(Data below)
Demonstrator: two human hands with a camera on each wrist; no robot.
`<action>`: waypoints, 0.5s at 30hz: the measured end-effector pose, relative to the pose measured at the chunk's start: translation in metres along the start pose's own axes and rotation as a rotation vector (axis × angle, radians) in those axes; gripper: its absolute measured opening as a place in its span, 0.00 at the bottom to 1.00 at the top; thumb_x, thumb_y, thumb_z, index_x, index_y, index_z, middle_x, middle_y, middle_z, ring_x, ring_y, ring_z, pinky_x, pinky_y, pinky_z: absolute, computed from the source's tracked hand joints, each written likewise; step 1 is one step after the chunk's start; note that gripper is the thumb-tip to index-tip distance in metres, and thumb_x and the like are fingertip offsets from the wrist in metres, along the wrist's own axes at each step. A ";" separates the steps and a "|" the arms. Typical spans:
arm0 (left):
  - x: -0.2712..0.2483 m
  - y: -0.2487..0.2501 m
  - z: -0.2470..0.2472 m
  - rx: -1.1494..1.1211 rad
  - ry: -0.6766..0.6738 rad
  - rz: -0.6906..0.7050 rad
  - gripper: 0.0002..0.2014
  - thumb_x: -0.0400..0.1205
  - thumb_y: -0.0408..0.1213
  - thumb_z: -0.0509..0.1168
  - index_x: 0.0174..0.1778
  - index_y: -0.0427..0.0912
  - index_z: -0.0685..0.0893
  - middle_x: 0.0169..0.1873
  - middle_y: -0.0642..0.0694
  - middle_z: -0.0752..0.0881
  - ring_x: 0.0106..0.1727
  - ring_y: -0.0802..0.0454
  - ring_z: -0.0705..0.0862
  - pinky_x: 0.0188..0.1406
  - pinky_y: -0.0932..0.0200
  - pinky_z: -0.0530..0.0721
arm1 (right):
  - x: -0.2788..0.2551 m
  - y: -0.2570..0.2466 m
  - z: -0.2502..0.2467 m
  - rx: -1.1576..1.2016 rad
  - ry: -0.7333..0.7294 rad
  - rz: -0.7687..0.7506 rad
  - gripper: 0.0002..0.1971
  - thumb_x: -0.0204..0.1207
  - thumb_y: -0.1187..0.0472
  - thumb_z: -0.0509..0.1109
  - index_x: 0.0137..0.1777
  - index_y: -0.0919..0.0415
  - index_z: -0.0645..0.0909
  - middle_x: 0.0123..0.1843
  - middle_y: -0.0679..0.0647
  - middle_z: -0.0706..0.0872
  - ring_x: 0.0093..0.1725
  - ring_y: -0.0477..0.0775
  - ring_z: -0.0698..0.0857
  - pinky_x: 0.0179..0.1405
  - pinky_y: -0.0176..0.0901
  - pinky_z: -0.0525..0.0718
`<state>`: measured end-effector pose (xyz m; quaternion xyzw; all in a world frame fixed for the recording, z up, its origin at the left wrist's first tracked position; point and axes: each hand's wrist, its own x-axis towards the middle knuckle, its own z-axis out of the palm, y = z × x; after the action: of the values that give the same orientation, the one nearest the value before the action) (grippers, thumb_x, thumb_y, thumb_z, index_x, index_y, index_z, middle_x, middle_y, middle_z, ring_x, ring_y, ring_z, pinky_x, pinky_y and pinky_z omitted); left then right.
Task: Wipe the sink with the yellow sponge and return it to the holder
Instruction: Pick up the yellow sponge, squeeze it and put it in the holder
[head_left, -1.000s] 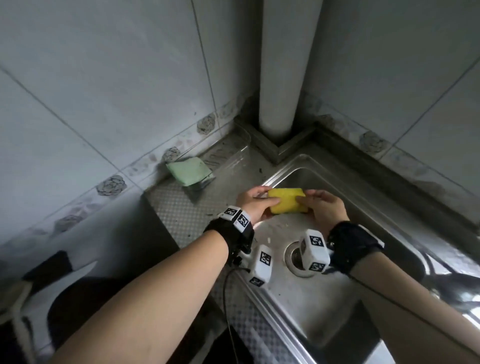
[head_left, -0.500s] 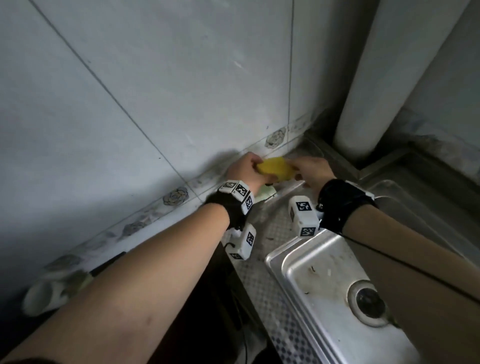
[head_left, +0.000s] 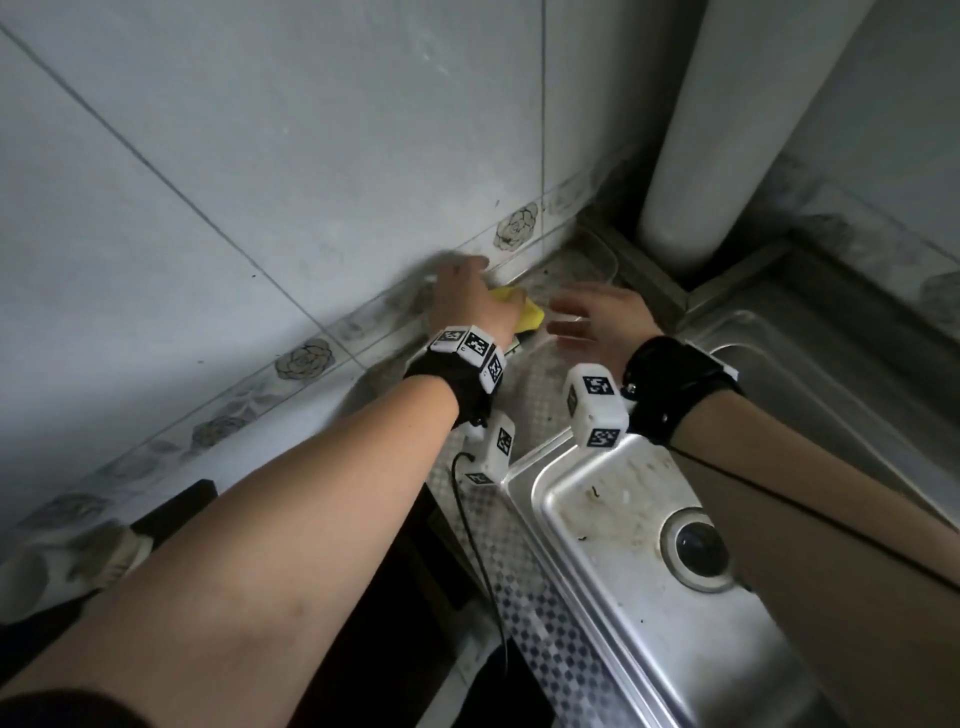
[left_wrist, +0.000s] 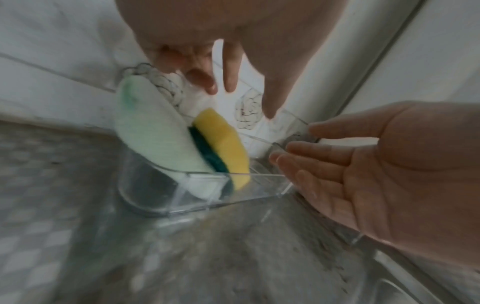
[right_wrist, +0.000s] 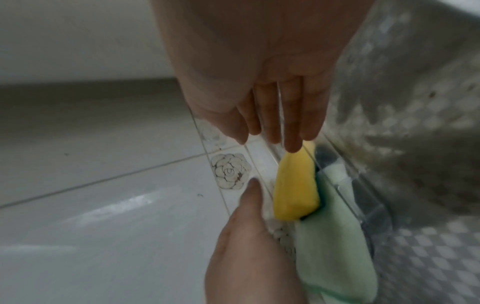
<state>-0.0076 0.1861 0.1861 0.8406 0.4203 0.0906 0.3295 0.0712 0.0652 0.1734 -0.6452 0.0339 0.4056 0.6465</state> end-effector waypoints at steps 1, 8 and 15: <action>-0.006 0.008 0.005 -0.064 0.036 0.049 0.24 0.73 0.47 0.69 0.65 0.47 0.78 0.64 0.43 0.81 0.62 0.45 0.82 0.63 0.49 0.83 | -0.008 0.001 -0.012 0.020 0.008 -0.007 0.04 0.78 0.62 0.67 0.51 0.57 0.80 0.45 0.57 0.87 0.38 0.55 0.86 0.38 0.45 0.84; -0.094 0.066 0.111 -0.297 -0.345 0.121 0.11 0.80 0.35 0.66 0.57 0.43 0.87 0.52 0.44 0.91 0.52 0.47 0.88 0.51 0.64 0.81 | -0.063 0.051 -0.145 0.016 0.299 0.084 0.09 0.79 0.59 0.64 0.54 0.60 0.83 0.44 0.58 0.89 0.34 0.53 0.86 0.30 0.37 0.84; -0.182 0.046 0.242 -0.219 -0.853 -0.115 0.16 0.81 0.27 0.58 0.63 0.34 0.84 0.61 0.33 0.87 0.63 0.35 0.85 0.61 0.46 0.83 | -0.124 0.136 -0.257 0.077 0.616 0.242 0.16 0.80 0.63 0.61 0.66 0.64 0.79 0.51 0.58 0.85 0.40 0.52 0.83 0.35 0.42 0.81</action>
<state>0.0116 -0.0887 0.0523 0.7382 0.2807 -0.2388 0.5650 0.0340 -0.2376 0.0912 -0.7040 0.3197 0.2637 0.5768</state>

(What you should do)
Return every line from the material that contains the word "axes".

(Problem solution)
`<action>`: waypoints, 0.5s at 30hz: the measured end-effector pose, relative to the pose measured at the chunk's start: translation in metres along the start pose's own axes and rotation as a rotation vector (axis × angle, radians) in those axes; gripper: its absolute measured opening as a place in its span, 0.00 at the bottom to 1.00 at the top; thumb_x, thumb_y, thumb_z, index_x, index_y, index_z, middle_x, middle_y, middle_z, ring_x, ring_y, ring_z, pinky_x, pinky_y, pinky_z: absolute, computed from the source's tracked hand joints, each written likewise; step 1 is one step after the chunk's start; note that gripper is the thumb-tip to index-tip distance in metres, and thumb_x and the like are fingertip offsets from the wrist in metres, along the wrist's own axes at each step. A ";" separates the steps and a "|" the arms. Typical spans:
`<state>`: measured end-effector pose (xyz m; quaternion xyzw; all in a world frame fixed for the recording, z up, its origin at the left wrist's first tracked position; point and axes: each hand's wrist, its own x-axis towards the middle knuckle, its own z-axis out of the palm, y = z × x; after the action: of the values that give the same orientation, the one nearest the value before the action) (grippers, thumb_x, thumb_y, thumb_z, index_x, index_y, index_z, middle_x, middle_y, middle_z, ring_x, ring_y, ring_z, pinky_x, pinky_y and pinky_z omitted); left then right.

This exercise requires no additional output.